== Data extract

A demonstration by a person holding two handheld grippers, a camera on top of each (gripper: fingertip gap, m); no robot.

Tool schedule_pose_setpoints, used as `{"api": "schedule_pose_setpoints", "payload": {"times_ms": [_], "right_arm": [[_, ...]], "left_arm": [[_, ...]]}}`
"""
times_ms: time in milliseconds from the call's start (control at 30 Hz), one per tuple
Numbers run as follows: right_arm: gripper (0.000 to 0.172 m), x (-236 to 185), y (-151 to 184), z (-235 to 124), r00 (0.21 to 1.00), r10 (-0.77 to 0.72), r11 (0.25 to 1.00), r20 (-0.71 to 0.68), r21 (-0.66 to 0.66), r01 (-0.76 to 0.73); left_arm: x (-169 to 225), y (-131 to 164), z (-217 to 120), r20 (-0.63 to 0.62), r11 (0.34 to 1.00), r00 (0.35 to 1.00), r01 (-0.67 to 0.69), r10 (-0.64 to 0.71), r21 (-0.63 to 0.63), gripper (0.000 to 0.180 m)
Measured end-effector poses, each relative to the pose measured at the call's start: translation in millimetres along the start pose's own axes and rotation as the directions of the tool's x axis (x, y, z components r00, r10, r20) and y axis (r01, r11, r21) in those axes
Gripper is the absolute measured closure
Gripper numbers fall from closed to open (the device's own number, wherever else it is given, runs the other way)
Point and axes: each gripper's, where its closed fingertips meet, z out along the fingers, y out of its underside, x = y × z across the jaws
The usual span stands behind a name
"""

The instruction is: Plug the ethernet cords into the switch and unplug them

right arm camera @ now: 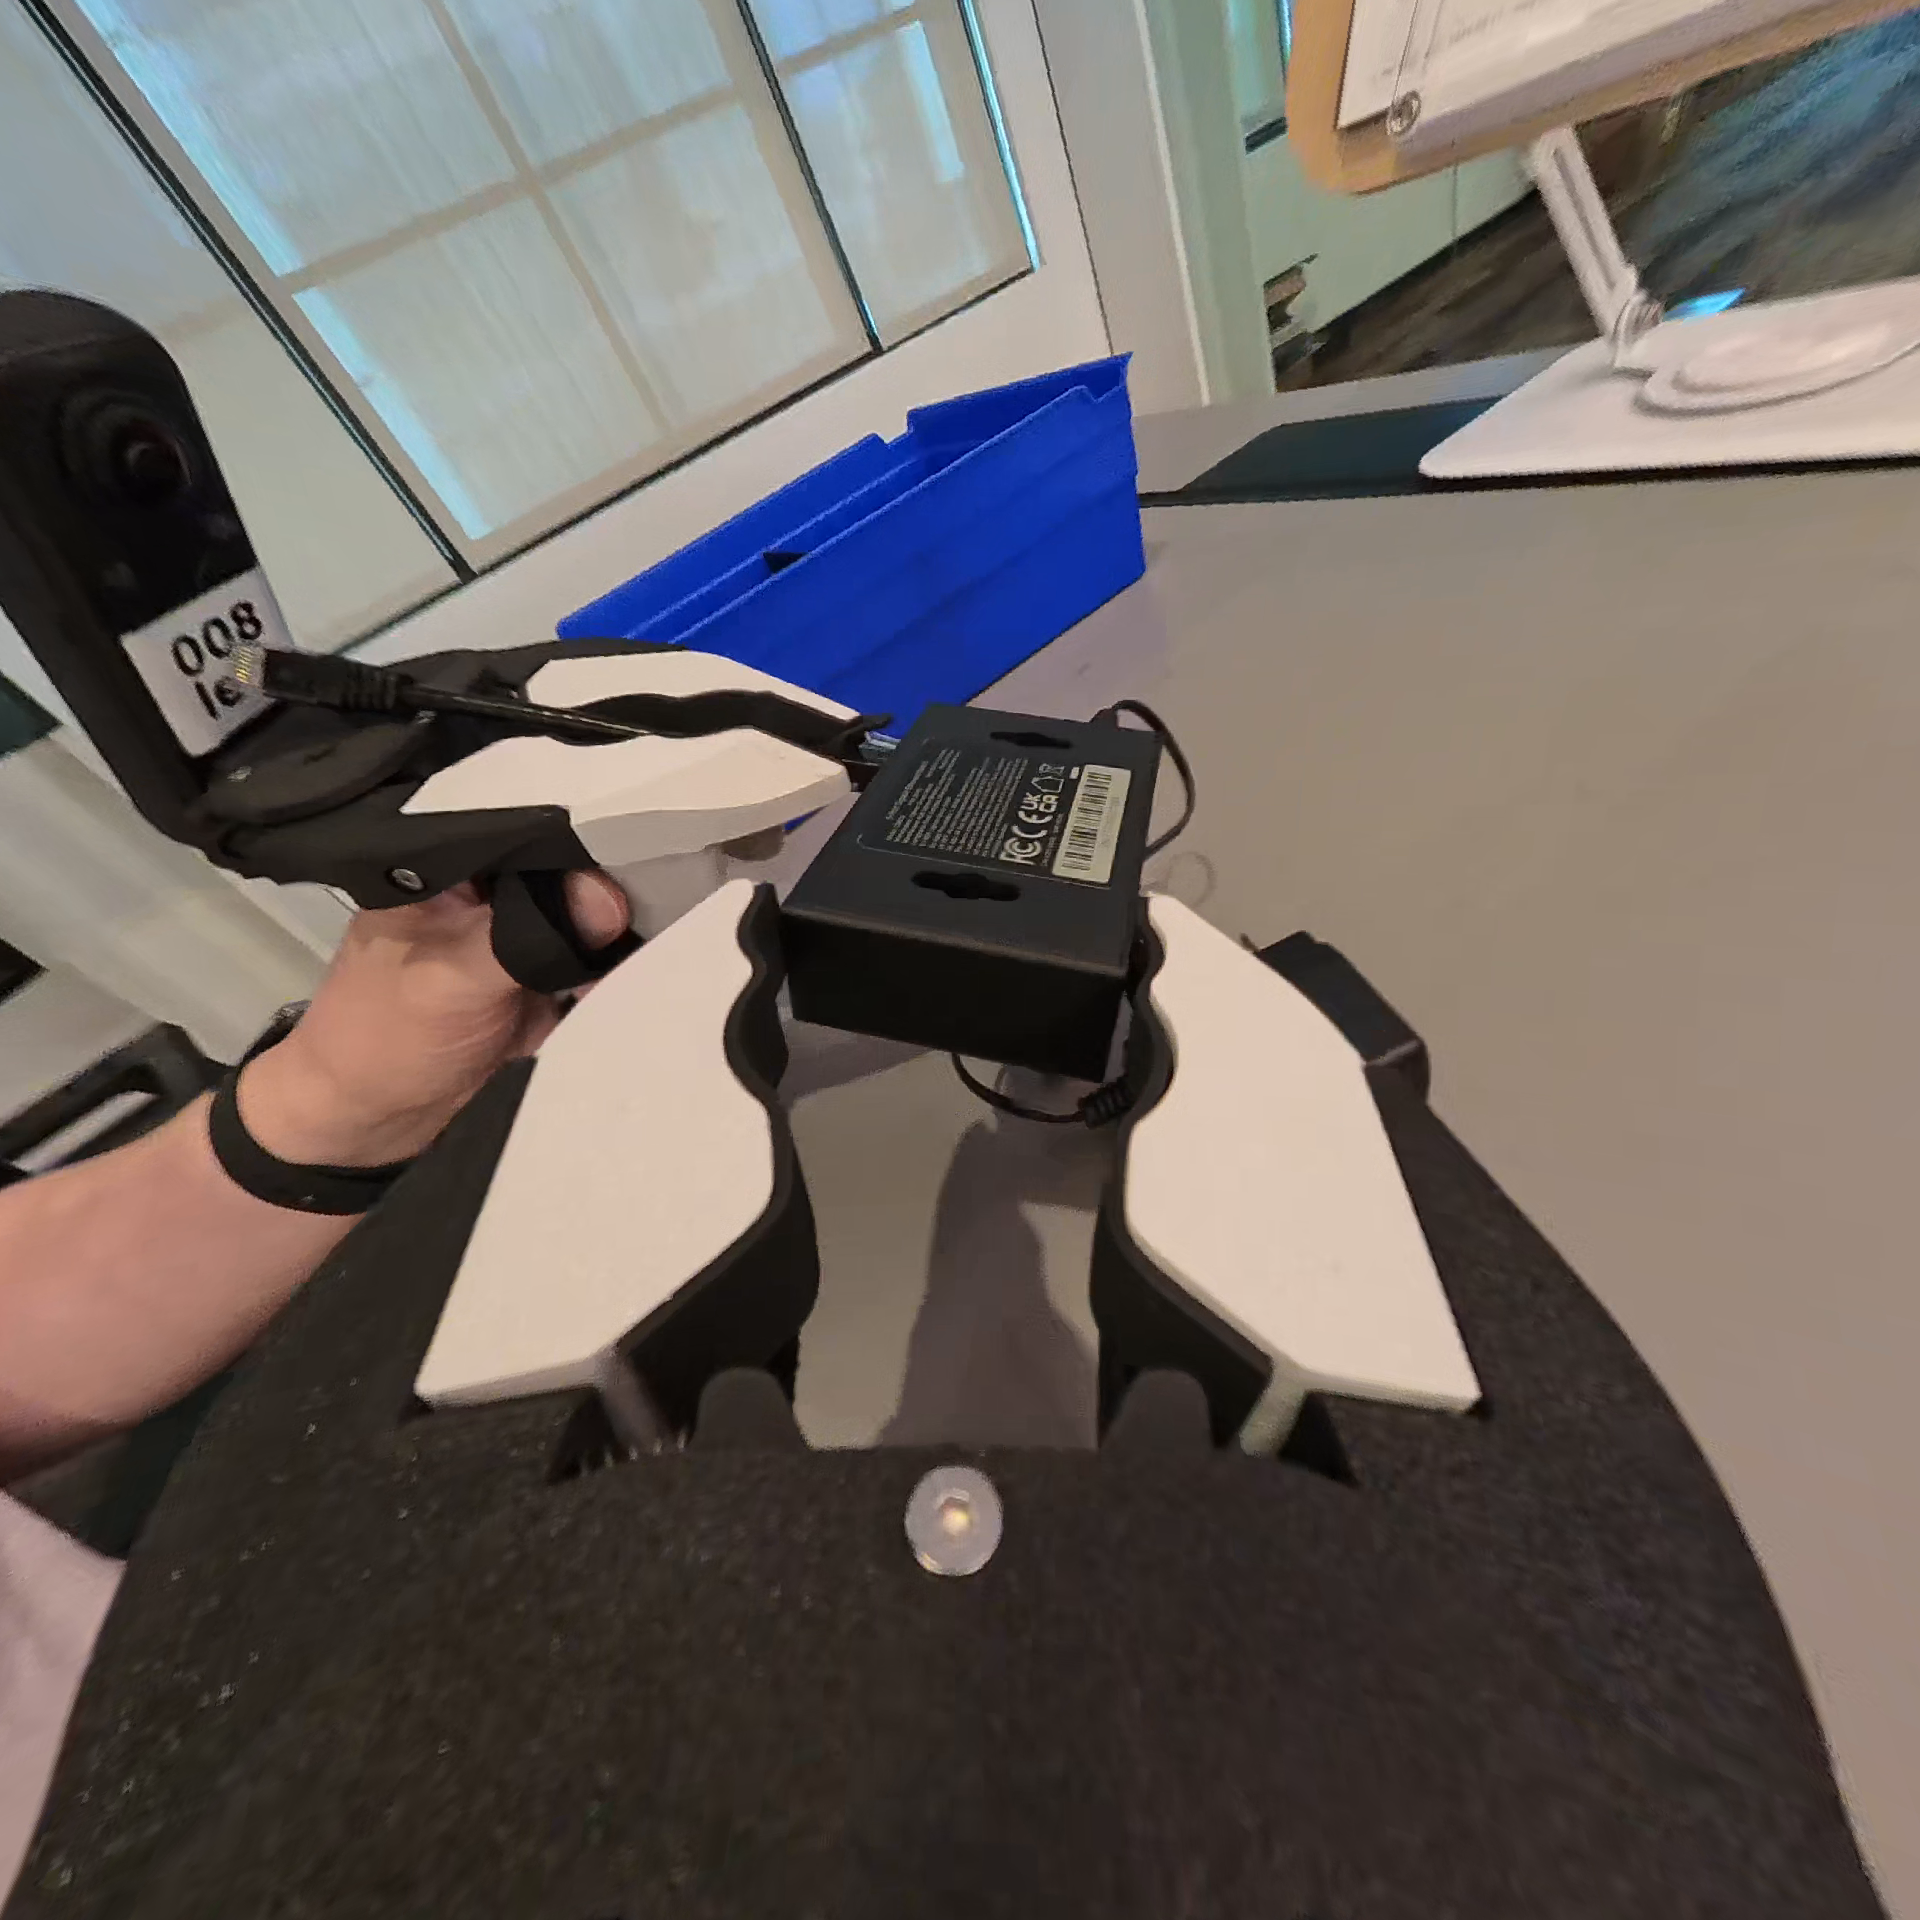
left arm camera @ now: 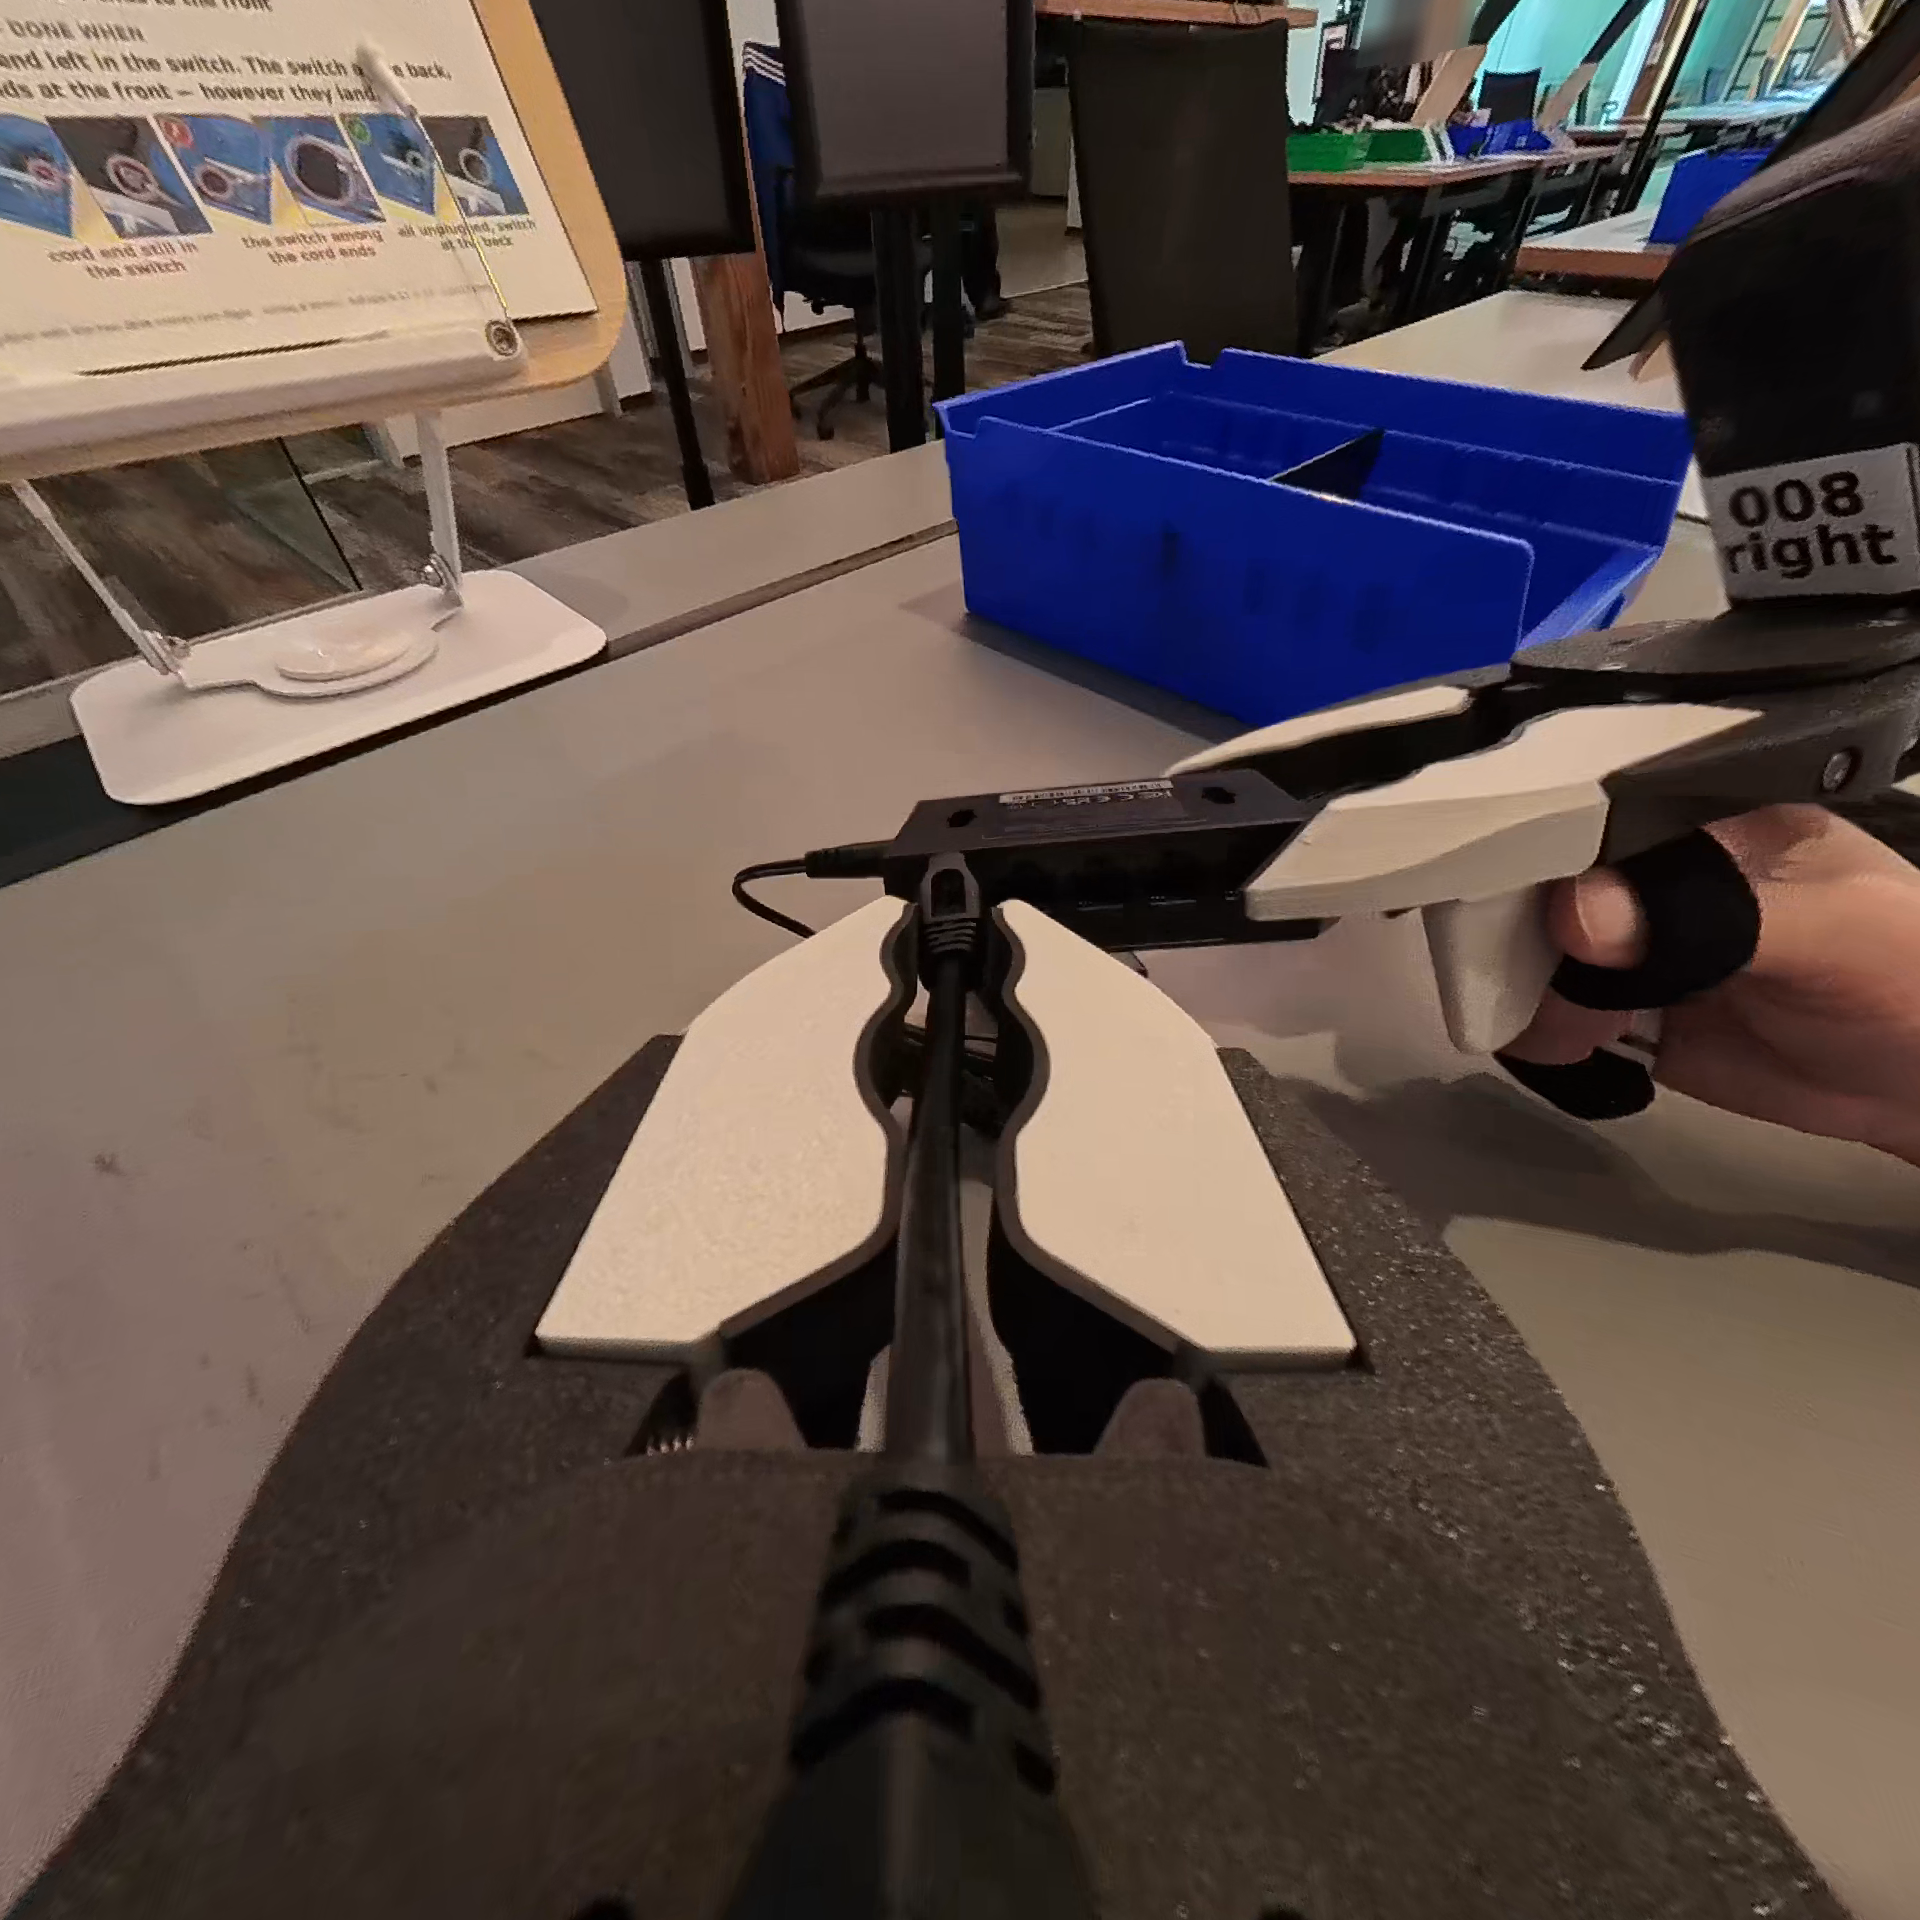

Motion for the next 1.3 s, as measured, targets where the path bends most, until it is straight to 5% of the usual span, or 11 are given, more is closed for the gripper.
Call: {"api": "schedule_pose_setpoints", "payload": {"times_ms": [267,567,867,1067,1300], "right_arm": [[0.107,8.1,16.7,1.1,0.976,0.216,0.971,0.019,-0.110,-0.213],[0.107,18.7,35.7,2.8,0.957,0.283,0.921,-0.064,-0.260,-0.290],[0.101,19.5,39.2,0.7,0.972,0.224,0.843,-0.072,-0.487,-0.230],[0.089,14.2,34.6,3.2,0.958,0.287,0.811,-0.025,-0.526,-0.256],[0.107,24.5,38.2,6.9,0.986,0.159,0.820,-0.053,-0.549,-0.162]], "left_arm": [[4.1,7.5,7.0,0.029,0.995,0.996,-0.081,0.083,-0.049,0.169],[10.8,9.9,13.0,0.073,0.980,0.979,-0.183,0.189,-0.082,0.169],[11.3,4.0,13.6,0.102,0.970,0.965,-0.235,0.241,-0.066,0.169],[9.3,3.0,13.2,0.115,0.968,0.962,-0.242,0.248,-0.060,0.169],[9.4,-2.8,11.2,0.138,0.959,0.949,-0.280,0.283,-0.041,0.169]]}}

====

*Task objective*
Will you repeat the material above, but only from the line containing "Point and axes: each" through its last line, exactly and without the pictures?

*Solution*
Point and axes: each gripper's, where its closed fingertips meet, z out along the fingers, y out of its underside, x = y × z across the jaws
The usual span stands behind a name
"""

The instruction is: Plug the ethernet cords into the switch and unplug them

right arm camera @ now: 
left arm camera @ now: 

Motion for the next 1.3 s, as measured, targets where the path bends most, until it is straight to 5% of the usual span, or 11 are given, more is closed for the gripper.
Call: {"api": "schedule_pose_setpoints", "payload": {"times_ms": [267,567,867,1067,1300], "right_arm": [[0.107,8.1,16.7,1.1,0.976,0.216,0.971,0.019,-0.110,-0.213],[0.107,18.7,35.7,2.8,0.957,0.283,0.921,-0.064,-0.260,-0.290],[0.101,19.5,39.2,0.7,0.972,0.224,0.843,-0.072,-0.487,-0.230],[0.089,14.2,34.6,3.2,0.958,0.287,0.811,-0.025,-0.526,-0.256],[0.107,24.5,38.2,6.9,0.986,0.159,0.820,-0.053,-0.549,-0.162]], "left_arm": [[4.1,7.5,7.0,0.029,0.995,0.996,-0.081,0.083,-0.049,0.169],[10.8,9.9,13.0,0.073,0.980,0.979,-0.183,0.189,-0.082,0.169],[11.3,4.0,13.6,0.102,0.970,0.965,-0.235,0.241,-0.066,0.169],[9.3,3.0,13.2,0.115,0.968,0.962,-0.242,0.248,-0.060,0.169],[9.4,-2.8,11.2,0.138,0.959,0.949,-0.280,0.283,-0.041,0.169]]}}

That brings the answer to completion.